The only difference between rallying and tailgating is how much you've had to drink


If “Redneck Woman” is Wilson’s convention speech, an introduction to her personality and style, the song “Politically Uncorrect,” from All Jacked Up and featuring Merle Haggard, is her policy platform. The lyrics use the language of the right wing, but the message is potentially centrist. Take a look at Kelefa Sanneh’s analysis of the song:


“If you're looking for a more familiar example of [country music’s] politics, you couldn't do much better than "Politically Uncorrect," the new video from Gretchen Wilson. She has built a successful and hugely entertaining career on two albums full of songs about her "redneck" pride, and this video lays it on thick. "I guess my opinion is all out of style," she sings. And she turns her conservative values into a typically rousing sing-along: "And I'm for the Bible/ And I'm for the flag/ And I'm for the working man." To prove it, she sings the song with Merle Haggard, who was long ago enshrined as a human embodiment of good-ol'-boyism.

[...]

[Wilson] uses politically charged words and images — "redneck," "rebel," the Confederate flag — while just about draining them of any specific political meaning. She brashly announces that she's "politically uncorrect," but the things she sings about seem guaranteed not to cause offense: not just the flag and the Bible and the troops, but also preachers and farmers and the working man. No doubt she also enjoys puppy dogs and long walks on the beach.

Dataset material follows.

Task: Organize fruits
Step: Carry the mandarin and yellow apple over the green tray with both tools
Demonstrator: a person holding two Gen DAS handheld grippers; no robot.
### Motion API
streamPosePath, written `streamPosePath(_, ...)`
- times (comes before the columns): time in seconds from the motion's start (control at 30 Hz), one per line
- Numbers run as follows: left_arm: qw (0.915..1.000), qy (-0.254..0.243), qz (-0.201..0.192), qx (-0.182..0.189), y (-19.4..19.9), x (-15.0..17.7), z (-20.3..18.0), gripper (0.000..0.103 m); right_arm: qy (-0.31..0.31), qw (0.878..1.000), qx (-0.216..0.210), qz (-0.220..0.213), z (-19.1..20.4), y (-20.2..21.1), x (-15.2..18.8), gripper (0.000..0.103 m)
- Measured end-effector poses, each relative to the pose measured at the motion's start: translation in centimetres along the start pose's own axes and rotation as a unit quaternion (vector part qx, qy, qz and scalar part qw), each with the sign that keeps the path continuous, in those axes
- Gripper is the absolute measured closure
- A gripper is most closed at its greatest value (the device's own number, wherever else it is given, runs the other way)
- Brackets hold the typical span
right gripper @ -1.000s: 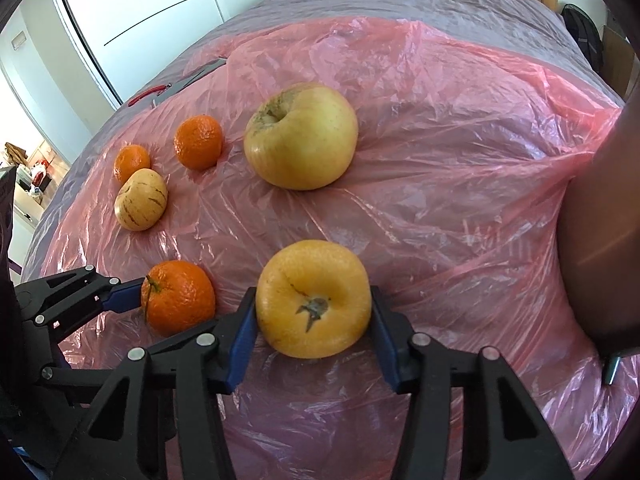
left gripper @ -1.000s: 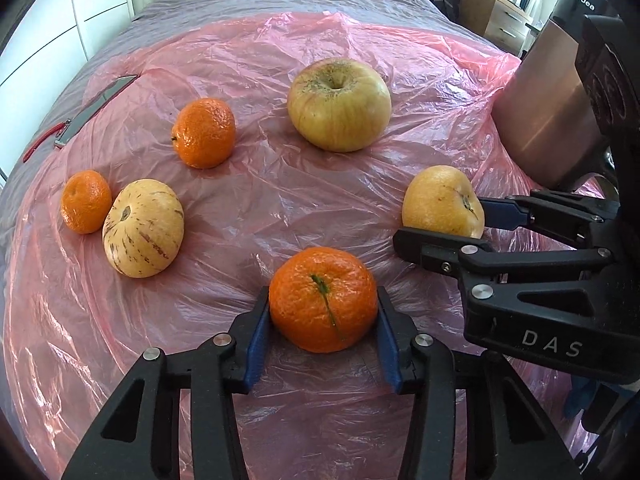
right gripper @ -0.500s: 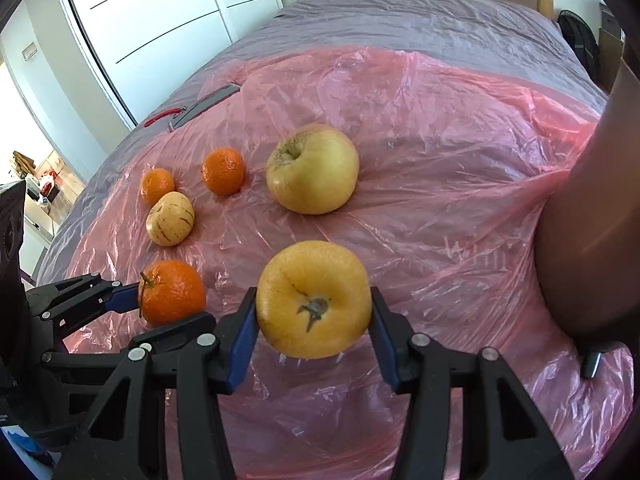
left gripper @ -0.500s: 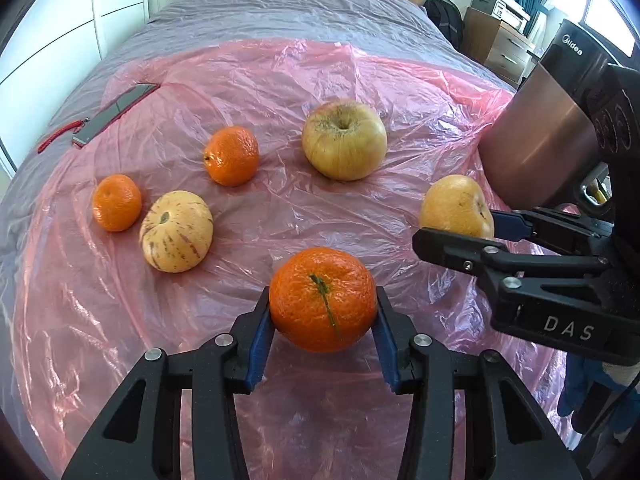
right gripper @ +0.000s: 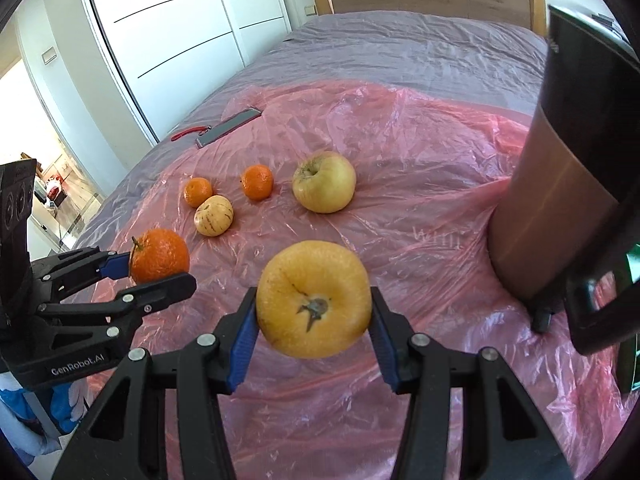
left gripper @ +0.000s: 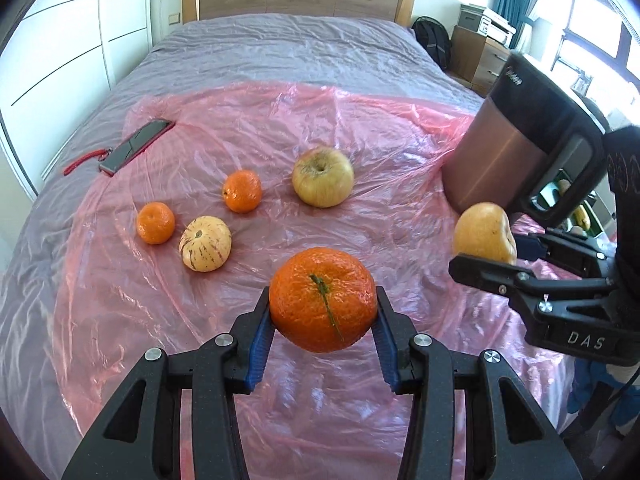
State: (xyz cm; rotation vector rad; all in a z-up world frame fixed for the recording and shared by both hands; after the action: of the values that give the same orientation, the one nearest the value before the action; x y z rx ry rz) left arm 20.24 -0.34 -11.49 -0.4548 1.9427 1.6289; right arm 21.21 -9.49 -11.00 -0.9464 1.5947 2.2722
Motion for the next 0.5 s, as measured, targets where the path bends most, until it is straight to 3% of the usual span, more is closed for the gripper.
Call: streamPosePath(0.5, 0.9976, -0.043, -0.013, 0.053, 5.1, 0.1, -9.4, 0.063, -0.033, 0.999, 0.027, -0.027, -4.8, 8.9, 5.9, 0.076)
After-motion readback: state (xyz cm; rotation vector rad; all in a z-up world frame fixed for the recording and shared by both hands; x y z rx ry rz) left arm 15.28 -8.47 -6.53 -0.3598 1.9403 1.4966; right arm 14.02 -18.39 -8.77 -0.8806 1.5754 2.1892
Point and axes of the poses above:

Ms. Wilson even includes on her list "the single mom raising her kids." That's a neat reversal: in the early 1990's, during the short-lived controversy over "Murphy Brown," it was the politically correct types who were defending single motherhood. But then, that's the seductive thing about Ms. Wilson's world: you don't have to be incorrect to be "uncorrect." Everyone's a rebel.”


Palin, ideologically, is not so centrist. However, while,as the McCain camp would prefer, the campaign remains focused on her personality rather than the issues, that will not matter. You don’t need to be a dyed-in-the-wool Republican to enjoy “Politically Uncorrect” (I’m not and I do), and John McCain is surely hoping that you don’t need to be a Republican to admire Sarah Palin.

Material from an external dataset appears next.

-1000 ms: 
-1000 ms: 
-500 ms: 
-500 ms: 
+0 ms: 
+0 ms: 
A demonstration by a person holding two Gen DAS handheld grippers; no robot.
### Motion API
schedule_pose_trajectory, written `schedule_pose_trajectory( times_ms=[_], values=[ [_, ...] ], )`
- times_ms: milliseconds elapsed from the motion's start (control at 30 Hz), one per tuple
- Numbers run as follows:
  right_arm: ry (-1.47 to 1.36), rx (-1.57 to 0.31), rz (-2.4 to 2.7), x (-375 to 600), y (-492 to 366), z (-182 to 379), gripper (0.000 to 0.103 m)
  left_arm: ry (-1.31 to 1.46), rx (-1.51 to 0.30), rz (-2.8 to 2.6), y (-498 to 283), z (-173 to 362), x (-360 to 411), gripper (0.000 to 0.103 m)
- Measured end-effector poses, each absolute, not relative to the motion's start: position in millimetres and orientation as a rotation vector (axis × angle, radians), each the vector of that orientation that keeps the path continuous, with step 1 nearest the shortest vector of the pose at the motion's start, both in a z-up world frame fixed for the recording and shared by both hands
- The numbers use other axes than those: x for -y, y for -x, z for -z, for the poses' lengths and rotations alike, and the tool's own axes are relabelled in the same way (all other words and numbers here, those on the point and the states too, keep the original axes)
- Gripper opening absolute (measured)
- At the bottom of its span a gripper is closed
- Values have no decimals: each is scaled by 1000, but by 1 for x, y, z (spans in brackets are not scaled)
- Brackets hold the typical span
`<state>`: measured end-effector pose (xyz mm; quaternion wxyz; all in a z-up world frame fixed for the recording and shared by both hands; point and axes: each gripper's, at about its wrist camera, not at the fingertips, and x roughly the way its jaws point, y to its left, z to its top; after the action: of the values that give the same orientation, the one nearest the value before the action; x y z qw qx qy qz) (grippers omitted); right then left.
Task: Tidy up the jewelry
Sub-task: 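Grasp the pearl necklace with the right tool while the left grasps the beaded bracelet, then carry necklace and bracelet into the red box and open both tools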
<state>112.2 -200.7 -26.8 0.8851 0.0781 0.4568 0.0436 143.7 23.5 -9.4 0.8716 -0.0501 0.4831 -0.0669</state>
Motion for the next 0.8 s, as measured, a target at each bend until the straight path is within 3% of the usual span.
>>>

But being a Redneck Woman and little else may not be the best thing for Palin. It wasn’t for Wilson. By the time her third album, One of the Boys, came out, her good old girl persona was growing stale. “There Goes the Neighborhood” trod over old ground with no new insight, “You Don’t Have to Go Home” was a less exciting take on “All Jacked Up” and the title track said the same thing her past hits had without the vitality or spark. Her exciting choruses now sounded like she was covering talking points.

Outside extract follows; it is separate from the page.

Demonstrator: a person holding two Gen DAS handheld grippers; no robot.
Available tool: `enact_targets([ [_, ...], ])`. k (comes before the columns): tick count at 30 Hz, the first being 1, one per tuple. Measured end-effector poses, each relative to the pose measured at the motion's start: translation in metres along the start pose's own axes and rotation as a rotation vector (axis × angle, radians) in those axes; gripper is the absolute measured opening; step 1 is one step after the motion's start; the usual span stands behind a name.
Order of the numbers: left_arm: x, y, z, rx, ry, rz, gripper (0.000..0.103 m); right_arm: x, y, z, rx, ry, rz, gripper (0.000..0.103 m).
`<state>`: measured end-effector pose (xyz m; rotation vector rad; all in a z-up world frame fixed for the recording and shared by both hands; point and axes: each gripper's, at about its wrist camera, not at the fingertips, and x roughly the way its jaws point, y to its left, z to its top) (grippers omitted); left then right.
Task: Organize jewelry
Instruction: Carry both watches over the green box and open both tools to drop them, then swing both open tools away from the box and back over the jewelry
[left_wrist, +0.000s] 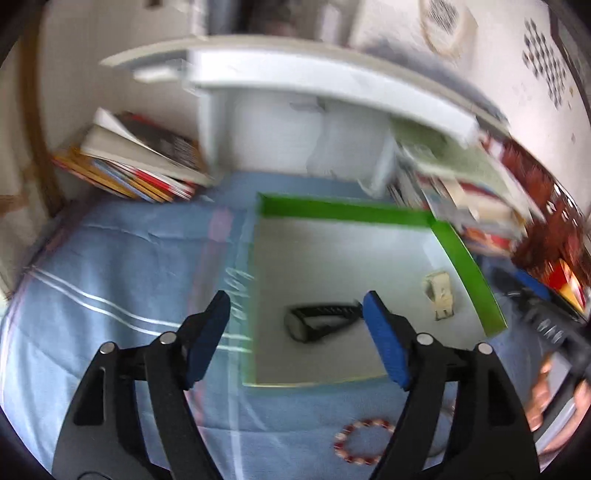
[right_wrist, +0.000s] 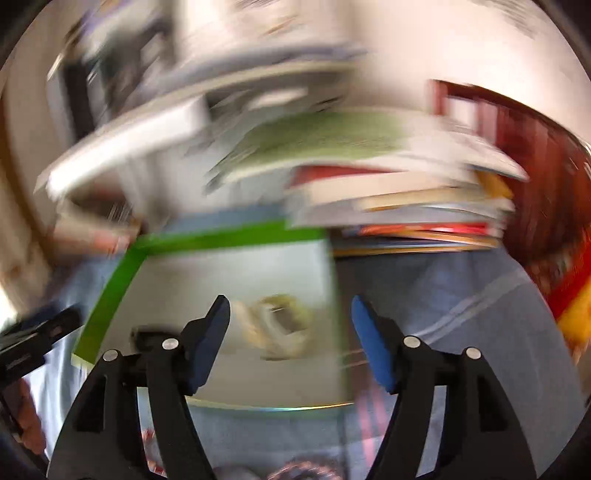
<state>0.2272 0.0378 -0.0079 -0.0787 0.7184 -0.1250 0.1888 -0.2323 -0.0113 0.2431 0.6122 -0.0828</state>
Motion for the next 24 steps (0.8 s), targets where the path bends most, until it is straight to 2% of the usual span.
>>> enact_targets([
  [1,-0.006,0.010,0.000,-0.036,-0.037,0.036,0.084,-0.002,-0.020,-0.001,0.090,-0.039,-0.026,0.075],
  [2,-0.012,0.024,-0.002,-0.095,-0.092,0.073,0.086,-0.002,-0.039,-0.003,0.172,-0.065,-0.051,0.076],
  [3,-0.014,0.031,-0.002,-0.126,-0.114,0.083,0.086,-0.001,-0.055,-0.007,0.241,-0.077,-0.062,0.076],
  [5,-0.016,0.046,-0.007,-0.180,-0.142,0.081,0.086,0.009,-0.081,-0.013,0.334,-0.034,-0.073,0.077],
  [7,-0.012,0.058,-0.016,-0.210,-0.136,0.087,0.088,0.020,-0.093,-0.017,0.343,0.023,-0.100,0.077],
  [10,-0.003,0.061,-0.023,-0.208,-0.081,0.094,0.088,0.024,-0.095,-0.022,0.322,0.039,-0.158,0.077],
  [13,0.002,0.051,-0.027,-0.171,-0.061,0.107,0.088,0.028,-0.065,-0.026,0.172,0.044,-0.144,0.077],
  [16,-0.007,0.044,-0.035,-0.152,-0.111,0.122,0.093,0.025,-0.034,-0.033,-0.012,0.000,-0.193,0.078],
  [18,-0.007,0.042,-0.041,-0.165,-0.150,0.148,0.095,0.024,-0.026,-0.033,-0.076,-0.038,-0.250,0.080],
  [20,-0.003,0.044,-0.045,-0.188,-0.152,0.142,0.095,0.025,-0.024,-0.035,-0.081,-0.050,-0.253,0.080],
  [22,0.000,0.048,-0.050,-0.231,-0.155,0.122,0.095,0.025,-0.034,-0.037,-0.036,-0.047,-0.234,0.082],
  [24,0.000,0.052,-0.053,-0.256,-0.176,0.131,0.095,0.023,-0.043,-0.040,0.008,-0.056,-0.254,0.083],
])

The best song on the album was one of the few that explored new territory; “Come to Bed,” a weary duet with John Rich (who this year released “Raising McCain,” a song celebrating the Republican candidate). The song was about a couple who reconcile because they’ve been together too long to not, and while she had covered similar ground on earlier material (“I Don’t Feel Like Loving You Today”) she hadn’t done so with this level of emotion or nuance. But the album was dominated with too many weak versions the sort of songs we’d heard from Wilson before, and record buyers responded accordingly; One of the Boys sold a fraction of the amount her previous albums did, particularly her debut.




The precise cost of driving your truck while all jacked up


Being a Redneck Woman or a Hockey Mom is interesting enough to capture the attention of record buyers and voters. Sarah Palin will need to do something Gretchen Wilson couldn’t if she is to keep their attention. If all she has to offer the public is her personality, they will tire of her by election day. The Obama camp seems to have realized this, and is keeping its attention directed at the candidate on the top of the ticket.


The Chicago Sun-Times’ Roger Ebert sees Palin as the American Idol candidate. Rather, she’s the Gretchen Wilson candidate, and Palin has done little to define herself as anything more than a Redneck Woman. It won’t be enough to save John McCain this November. If he is to beat Barack Obama, he will need more than the Mayor of Wasilla on his side.